There is nothing shocking about this movie. People fuck and I see nothing shocking about that. There is nothing controversial about this movie. People fuck and I see nothing controversial about that. Perhaps this is why the liberal critics have failed to see its sheer fucking brilliance; perhaps if it had been less intelligent, more deliberately shocking and controversial they would have leapt to its defence, proud to be defending the outre, the avant garde, the breaker of taboos. 9 Songs breaks no taboos. The sex is real. The actors fuck onscreen. We see it in graphic detail, full penetration, money shot and all. But it is breaking no taboos, simply disregarding them. The camera does not linger with love or contempt on writhing bodies, and the sex is neither lit in the soft Romantic candle-light of sensual involvement nor in the harsh Realist fluorescence of clinical detachment; Winterbottom simply treats sex as it is, as we should see it, lit in the muted, low-but-clear light of his Modernist lens, revealed without the sentimental or intellectual exploitation of sex-as-symbol. It's just sex and that's one way we relate to each other in a relationship. People go to gigs and they fuck, and how they do that, how that changes over time, how they meet at gigs and fuck, go to gigs together and fuck, go to gigs alone and don't fuck, all the fine detail of real, accurately portrayed sex that can tell us as much, if not more about a relationship as any amount of gratuitous conversation, of flirting and fighting, strung together in a formulaic narrative structure where the sex serves simply as a symbol of the Consummation, the Reconciliation or the Separation (the favoured sex of Realism, mechanical and uninvolved on the part of one or both just to let us know the love is doomed). It's just sex.

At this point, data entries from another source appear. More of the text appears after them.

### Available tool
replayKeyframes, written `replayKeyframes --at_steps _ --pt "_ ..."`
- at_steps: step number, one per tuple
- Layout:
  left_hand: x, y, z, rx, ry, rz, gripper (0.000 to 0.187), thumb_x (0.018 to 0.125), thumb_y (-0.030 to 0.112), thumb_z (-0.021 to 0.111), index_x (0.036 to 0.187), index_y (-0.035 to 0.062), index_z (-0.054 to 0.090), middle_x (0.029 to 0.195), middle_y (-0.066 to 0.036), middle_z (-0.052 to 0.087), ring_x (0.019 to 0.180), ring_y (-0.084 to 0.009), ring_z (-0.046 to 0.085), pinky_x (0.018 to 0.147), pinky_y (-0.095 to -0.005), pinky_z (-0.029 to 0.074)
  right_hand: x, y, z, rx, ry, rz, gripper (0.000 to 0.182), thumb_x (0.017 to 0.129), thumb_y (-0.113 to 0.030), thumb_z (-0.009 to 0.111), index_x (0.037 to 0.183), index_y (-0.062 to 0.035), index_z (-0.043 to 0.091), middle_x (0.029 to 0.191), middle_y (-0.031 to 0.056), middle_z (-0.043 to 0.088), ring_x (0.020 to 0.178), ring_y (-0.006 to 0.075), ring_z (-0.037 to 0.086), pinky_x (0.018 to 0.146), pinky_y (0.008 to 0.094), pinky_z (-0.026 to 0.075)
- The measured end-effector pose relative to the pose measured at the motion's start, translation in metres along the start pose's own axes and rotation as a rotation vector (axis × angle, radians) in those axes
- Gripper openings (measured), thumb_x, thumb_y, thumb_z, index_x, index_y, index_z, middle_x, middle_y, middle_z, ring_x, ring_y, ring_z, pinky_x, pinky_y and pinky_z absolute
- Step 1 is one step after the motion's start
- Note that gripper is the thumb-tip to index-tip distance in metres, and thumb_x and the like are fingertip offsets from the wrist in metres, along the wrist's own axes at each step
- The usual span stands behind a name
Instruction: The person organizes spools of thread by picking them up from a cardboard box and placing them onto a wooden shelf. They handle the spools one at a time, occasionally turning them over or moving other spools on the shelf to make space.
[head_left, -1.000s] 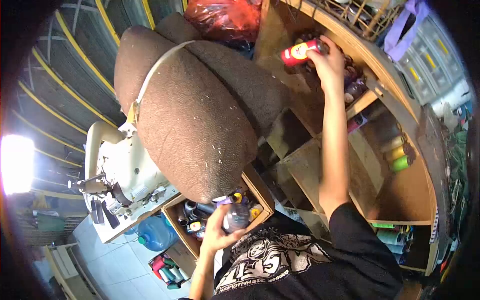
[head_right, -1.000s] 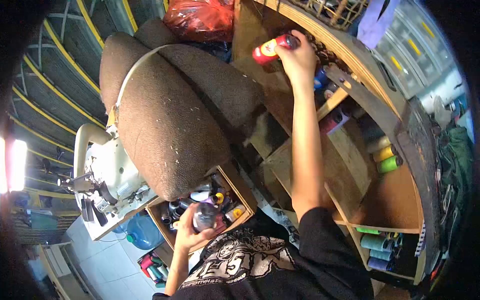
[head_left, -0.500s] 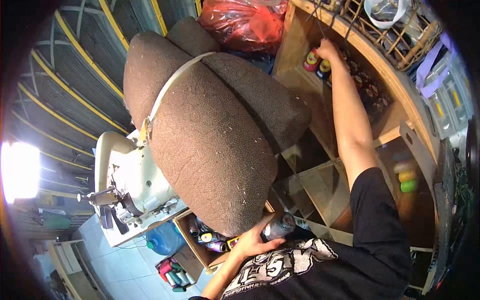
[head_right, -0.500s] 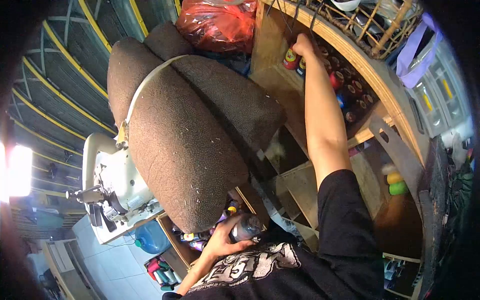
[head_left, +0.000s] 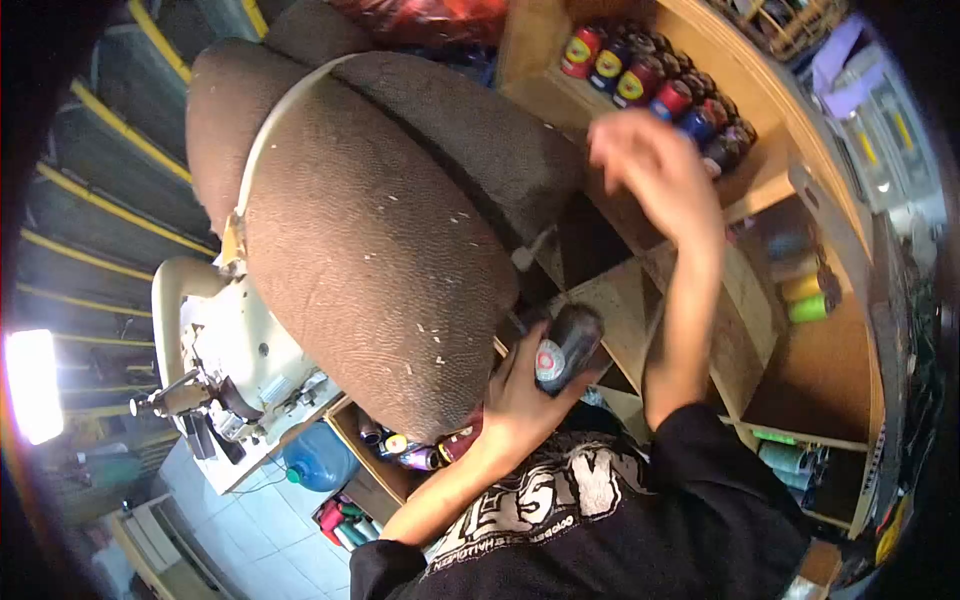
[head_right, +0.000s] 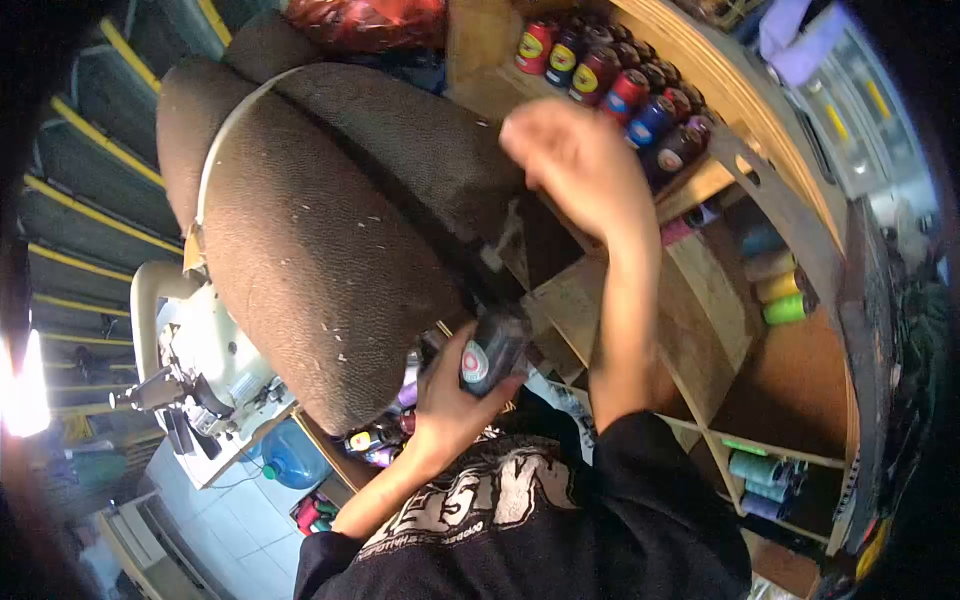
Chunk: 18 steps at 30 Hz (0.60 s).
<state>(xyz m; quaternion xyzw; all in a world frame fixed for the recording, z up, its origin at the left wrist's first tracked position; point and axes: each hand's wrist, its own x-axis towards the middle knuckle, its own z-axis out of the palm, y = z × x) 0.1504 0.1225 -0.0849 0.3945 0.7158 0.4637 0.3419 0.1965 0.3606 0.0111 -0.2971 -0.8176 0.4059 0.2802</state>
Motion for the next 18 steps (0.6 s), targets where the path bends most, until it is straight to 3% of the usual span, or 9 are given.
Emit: replayKeyframes --at_steps 1,3,5,9,10,11,15,17,18 --pt "0.005 0.011 0.002 0.02 0.052 0.045 0.073 0.067 0.029 0.08 0.124 -0.0011 0.046 0.117 -0.022 0.056 0.107 -0.0333 0.056 0.092 -0.039 0.044 -0.036 -0.014 0.004 -0.037 -0.103 0.105 0.044 0.079 -0.043 0.069 0.097 -0.0035 0.064 0.08 0.0126 0.067 0.075 0.0302 0.066 0.065 0.0352 0.05" --pt "0.014 0.019 0.007 0.059 0.133 0.153 0.071 0.066 0.026 0.081 0.123 -0.0006 0.047 0.114 -0.021 0.057 0.105 -0.0347 0.057 0.091 -0.0398 0.045 -0.086 -0.001 0.004 -0.397 -0.253 0.042 0.05 0.078 -0.048 0.067 0.097 -0.0017 0.063 0.072 0.015 0.064 0.069 0.0324 0.065 0.062 0.0368 0.049" --pt "0.022 0.02 0.014 0.097 0.18 0.28 0.071 0.065 0.023 0.081 0.123 -0.0002 0.047 0.11 -0.021 0.058 0.102 -0.0357 0.058 0.09 -0.0404 0.045 -0.11 -0.013 0.006 -0.285 -0.258 0.052 0.055 0.077 -0.051 0.068 0.097 -0.0003 0.062 0.07 0.0161 0.063 0.067 0.035 0.064 0.061 0.0406 0.049" --pt "0.03 0.02 0.019 0.117 0.221 0.431 0.084 0.064 0.023 0.083 0.13 -0.0021 0.039 0.126 -0.024 0.045 0.114 -0.037 0.049 0.088 -0.0426 0.045 -0.114 -0.011 0.0 -0.247 -0.033 0.074 0.054 0.076 -0.048 0.069 0.102 -0.0008 0.061 0.079 0.016 0.066 0.074 0.0302 0.067 0.066 0.0377 0.05" --pt "0.029 0.026 0.018 0.177 0.223 0.383 0.093 0.064 0.022 0.083 0.137 -0.0023 0.029 0.135 -0.023 0.033 0.119 -0.0356 0.045 0.089 -0.0407 0.046 -0.106 -0.014 -0.004 -0.271 0.067 0.055 0.051 0.077 -0.044 0.07 0.105 -0.0026 0.06 0.084 0.0157 0.067 0.078 0.0276 0.068 0.069 0.0358 0.051" --pt "0.026 0.032 0.016 -0.014 0.163 0.255 0.097 0.067 0.02 0.082 0.141 -0.0016 0.022 0.14 -0.022 0.028 0.121 -0.0338 0.044 0.09 -0.0373 0.046 -0.092 -0.008 -0.004 -0.09 0.224 -0.006 0.052 0.075 -0.041 0.072 0.108 -0.0044 0.057 0.085 0.0162 0.066 0.08 0.0277 0.067 0.071 0.0365 0.051" --pt "0.016 0.014 0.021 0.041 0.117 0.285 0.094 0.07 0.016 0.078 0.141 -0.0029 0.02 0.145 -0.021 0.023 0.125 -0.0334 0.041 0.092 -0.0356 0.045 -0.008 -0.022 -0.006 -0.351 0.726 -0.058 0.055 0.073 -0.037 0.075 0.106 0.0014 0.052 0.086 0.0223 0.065 0.084 0.034 0.066 0.073 0.0396 0.052" --pt "0.009 0.005 0.023 0.066 0.098 0.287 0.092 0.071 0.015 0.077 0.141 -0.0035 0.02 0.146 -0.021 0.022 0.127 -0.0334 0.04 0.094 -0.0365 0.044 0.05 0.002 -0.002 -0.44 0.666 -0.147 0.057 0.073 -0.039 0.074 0.104 0.0041 0.053 0.09 0.0255 0.064 0.085 0.0393 0.064 0.074 0.0421 0.052" --pt "0.006 0.001 0.025 0.049 0.097 0.288 0.091 0.072 0.015 0.077 0.141 -0.0037 0.02 0.146 -0.022 0.022 0.127 -0.0335 0.039 0.096 -0.037 0.043 0.082 0.017 -0.002 -0.507 0.585 -0.086 0.058 0.072 -0.04 0.074 0.103 0.0045 0.054 0.092 0.0262 0.064 0.088 0.0399 0.063 0.076 0.043 0.051"
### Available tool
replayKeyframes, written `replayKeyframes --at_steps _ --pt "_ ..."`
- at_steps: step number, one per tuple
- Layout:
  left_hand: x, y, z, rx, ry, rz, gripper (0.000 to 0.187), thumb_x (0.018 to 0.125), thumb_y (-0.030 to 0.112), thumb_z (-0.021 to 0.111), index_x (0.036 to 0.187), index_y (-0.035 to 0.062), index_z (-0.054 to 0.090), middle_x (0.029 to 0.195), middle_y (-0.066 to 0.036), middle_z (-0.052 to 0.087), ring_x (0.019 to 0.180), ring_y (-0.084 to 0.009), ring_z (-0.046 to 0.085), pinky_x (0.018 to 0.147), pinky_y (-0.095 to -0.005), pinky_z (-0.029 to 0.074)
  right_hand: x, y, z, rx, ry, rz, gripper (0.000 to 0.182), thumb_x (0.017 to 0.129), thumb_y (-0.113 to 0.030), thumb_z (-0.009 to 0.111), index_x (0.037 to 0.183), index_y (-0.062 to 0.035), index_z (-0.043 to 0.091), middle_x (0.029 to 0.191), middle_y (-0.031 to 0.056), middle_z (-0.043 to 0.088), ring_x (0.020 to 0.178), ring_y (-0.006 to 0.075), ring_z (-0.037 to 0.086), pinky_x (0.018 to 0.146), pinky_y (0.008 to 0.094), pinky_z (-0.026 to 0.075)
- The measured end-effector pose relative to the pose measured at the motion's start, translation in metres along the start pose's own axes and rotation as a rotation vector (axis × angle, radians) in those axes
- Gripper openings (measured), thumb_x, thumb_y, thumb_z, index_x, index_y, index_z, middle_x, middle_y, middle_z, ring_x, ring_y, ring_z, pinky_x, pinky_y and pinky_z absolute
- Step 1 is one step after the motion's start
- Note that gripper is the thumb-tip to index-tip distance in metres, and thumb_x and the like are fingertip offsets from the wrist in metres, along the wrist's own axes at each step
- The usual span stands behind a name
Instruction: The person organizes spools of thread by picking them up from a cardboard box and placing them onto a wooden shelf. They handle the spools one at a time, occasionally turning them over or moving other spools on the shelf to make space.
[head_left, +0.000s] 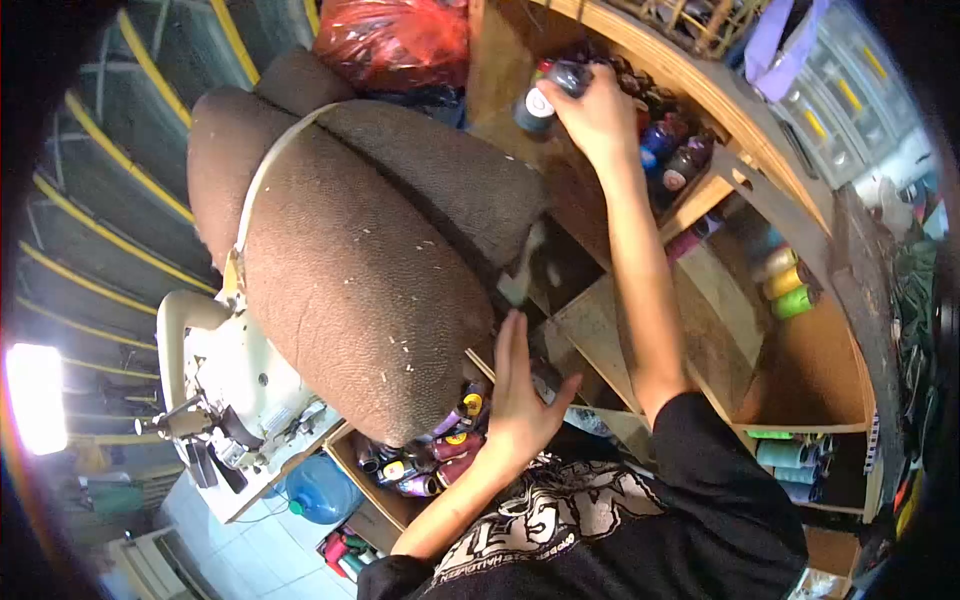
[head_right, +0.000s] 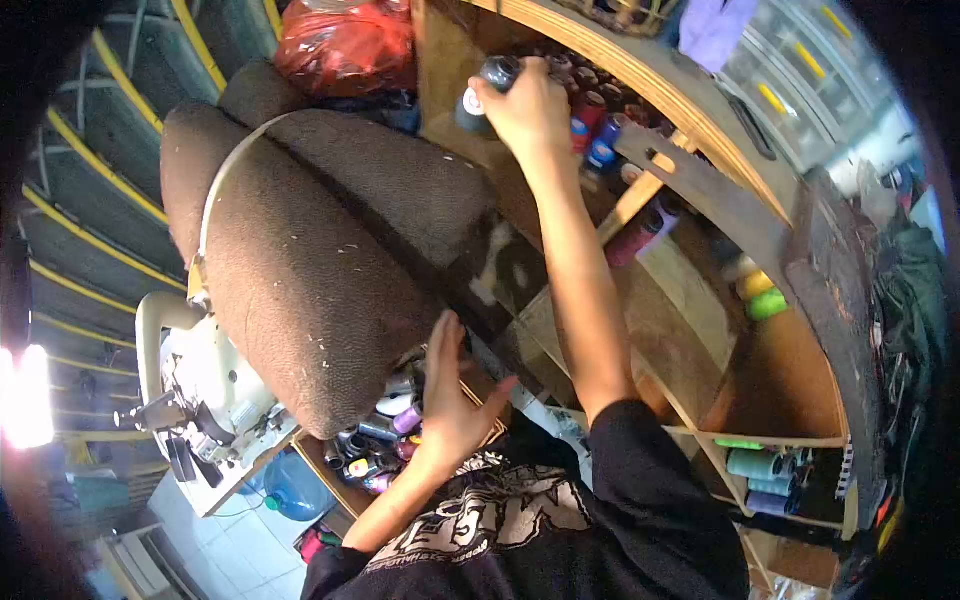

But without that symbolic framework, where the sex exists outside those three easy boxes as a matter-of-fact aspect of life, as revealing of the relationship as any awkward silence or pointed glance, it seems the critics have come unstuck, simple things that they are. Whether in porn or art, whether that art is Romantic or Realist, sex is meant to be a symbol, a point of excitation for the prick, the heart or the head rather. A vicarious thrill. For all that the sex is graphic, I have my doubts about how erotic it would be to a heterosexual -- though I'm not the best person to judge that, I have to say -- but what it certainly isn't is exploitative. Indeed this is the least exploitative use of sex, I'd say, in any film I've ever seen -- and I include those chaste, coy movies where the camera cuts or pans away and nothing actually is seen on-screen; those, I would say, in using sex-as-symbol -- Consummation, Reconciliation, Separation -- are more exploitative by far. There are no vicarious thrills here for those seeking orgasms of the heart or head, and that, I think, is why the critics have almost universally missed the entire fucking point. Winterbottom has given us a goddamn masterpiece of economic storytelling that speaks to both the head and the heart without pandering to the cheap demands of either.

Fucking brilliant. Brilliant fucking.

1 Comments:

Blogger paul f cockburn said...

Wow... I wish I'd read this before I wrote my own blog entry - I could've sounded so much more intelligent!